Please output, without any change, the lines of the material below from the very first through the one with "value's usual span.".

-- Supplied information follows --

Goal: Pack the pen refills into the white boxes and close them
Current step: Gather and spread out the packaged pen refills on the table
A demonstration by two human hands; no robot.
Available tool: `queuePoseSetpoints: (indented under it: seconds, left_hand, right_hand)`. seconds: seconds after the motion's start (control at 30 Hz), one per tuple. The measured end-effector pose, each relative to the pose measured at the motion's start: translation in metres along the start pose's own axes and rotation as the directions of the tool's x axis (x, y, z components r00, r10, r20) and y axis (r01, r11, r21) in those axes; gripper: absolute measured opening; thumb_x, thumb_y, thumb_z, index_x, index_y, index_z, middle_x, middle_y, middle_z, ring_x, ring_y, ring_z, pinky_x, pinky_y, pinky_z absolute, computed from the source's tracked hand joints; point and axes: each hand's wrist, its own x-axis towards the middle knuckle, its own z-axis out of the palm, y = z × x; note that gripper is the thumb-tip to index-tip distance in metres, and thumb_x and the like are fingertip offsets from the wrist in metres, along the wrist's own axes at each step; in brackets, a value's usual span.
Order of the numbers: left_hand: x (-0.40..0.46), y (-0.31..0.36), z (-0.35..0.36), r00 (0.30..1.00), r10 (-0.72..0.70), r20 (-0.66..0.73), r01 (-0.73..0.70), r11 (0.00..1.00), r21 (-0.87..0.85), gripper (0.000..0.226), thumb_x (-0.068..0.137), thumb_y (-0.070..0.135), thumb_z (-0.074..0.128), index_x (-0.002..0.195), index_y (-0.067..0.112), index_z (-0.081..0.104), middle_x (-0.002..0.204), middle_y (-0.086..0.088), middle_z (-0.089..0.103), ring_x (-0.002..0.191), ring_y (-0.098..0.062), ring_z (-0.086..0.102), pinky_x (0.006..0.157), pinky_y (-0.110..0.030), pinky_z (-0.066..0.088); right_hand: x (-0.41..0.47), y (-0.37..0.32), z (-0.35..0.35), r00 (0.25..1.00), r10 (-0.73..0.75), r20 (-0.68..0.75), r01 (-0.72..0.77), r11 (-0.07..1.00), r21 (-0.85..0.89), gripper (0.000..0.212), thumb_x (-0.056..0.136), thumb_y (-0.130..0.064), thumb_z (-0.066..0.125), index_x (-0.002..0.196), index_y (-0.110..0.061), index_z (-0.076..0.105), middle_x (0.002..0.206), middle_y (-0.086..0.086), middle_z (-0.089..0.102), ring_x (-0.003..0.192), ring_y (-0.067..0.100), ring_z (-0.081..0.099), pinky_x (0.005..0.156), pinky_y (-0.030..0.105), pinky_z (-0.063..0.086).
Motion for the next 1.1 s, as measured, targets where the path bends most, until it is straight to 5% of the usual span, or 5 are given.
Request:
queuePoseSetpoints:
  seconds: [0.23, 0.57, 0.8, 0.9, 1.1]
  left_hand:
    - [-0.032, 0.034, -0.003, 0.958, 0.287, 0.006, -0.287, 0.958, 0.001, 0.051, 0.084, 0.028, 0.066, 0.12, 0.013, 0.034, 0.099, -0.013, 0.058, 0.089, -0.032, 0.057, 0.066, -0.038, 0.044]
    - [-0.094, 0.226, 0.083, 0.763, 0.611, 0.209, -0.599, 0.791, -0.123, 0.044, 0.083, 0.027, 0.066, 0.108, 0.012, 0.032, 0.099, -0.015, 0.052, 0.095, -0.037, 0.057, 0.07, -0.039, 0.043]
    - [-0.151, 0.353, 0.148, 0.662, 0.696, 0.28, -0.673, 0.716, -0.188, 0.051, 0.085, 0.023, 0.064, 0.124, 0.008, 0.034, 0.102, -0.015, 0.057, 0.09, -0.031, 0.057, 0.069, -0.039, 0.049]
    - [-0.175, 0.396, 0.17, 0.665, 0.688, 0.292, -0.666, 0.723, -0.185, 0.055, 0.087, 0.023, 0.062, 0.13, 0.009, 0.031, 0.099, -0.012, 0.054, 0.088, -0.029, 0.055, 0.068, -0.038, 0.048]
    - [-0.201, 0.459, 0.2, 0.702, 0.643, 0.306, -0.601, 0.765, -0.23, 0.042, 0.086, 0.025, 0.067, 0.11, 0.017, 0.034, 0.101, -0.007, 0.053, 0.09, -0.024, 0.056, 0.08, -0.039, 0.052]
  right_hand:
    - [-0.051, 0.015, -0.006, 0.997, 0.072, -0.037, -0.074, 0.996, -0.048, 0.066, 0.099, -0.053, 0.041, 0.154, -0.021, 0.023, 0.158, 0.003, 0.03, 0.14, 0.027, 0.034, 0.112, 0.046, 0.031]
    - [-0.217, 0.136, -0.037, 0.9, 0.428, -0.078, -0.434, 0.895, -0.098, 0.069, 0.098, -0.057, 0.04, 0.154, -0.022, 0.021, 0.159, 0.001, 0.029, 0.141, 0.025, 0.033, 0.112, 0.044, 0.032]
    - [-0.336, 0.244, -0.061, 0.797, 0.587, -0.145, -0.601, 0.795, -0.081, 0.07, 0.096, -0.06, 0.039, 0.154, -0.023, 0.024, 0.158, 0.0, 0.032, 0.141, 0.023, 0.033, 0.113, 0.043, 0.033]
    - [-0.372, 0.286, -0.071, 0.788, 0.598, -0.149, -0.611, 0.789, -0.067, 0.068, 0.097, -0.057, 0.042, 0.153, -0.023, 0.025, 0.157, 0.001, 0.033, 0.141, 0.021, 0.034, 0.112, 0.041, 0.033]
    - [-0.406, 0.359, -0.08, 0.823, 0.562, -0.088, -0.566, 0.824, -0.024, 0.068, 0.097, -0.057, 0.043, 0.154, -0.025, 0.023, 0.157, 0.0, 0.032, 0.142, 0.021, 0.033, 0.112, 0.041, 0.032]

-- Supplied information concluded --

Your solution →
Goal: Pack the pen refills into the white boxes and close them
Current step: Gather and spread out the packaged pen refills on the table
A demonstration by two human hands; no robot.
Available tool: `queuePoseSetpoints: (indented under it: seconds, left_hand, right_hand)`. seconds: seconds after the motion's start (control at 30 Hz), one per tuple. The measured end-effector pose, each relative to the pose measured at the motion's start: translation in metres along the start pose's own axes and rotation as the directions of the tool's x axis (x, y, z components r00, r10, r20) and y axis (r01, r11, r21) in those axes; gripper: absolute measured opening; thumb_x, thumb_y, thumb_z, index_x, index_y, index_z, middle_x, middle_y, middle_z, ring_x, ring_y, ring_z, pinky_x, pinky_y, pinky_z absolute, computed from the source's tracked hand joints; point and axes: each hand's wrist, its own x-axis towards the middle knuckle, its own z-axis out of the palm, y = z × x; note that gripper is the thumb-tip to index-tip distance in metres, and thumb_x and the like are fingertip offsets from the wrist in metres, along the wrist's own axes at each step; in brackets, a value's usual span.

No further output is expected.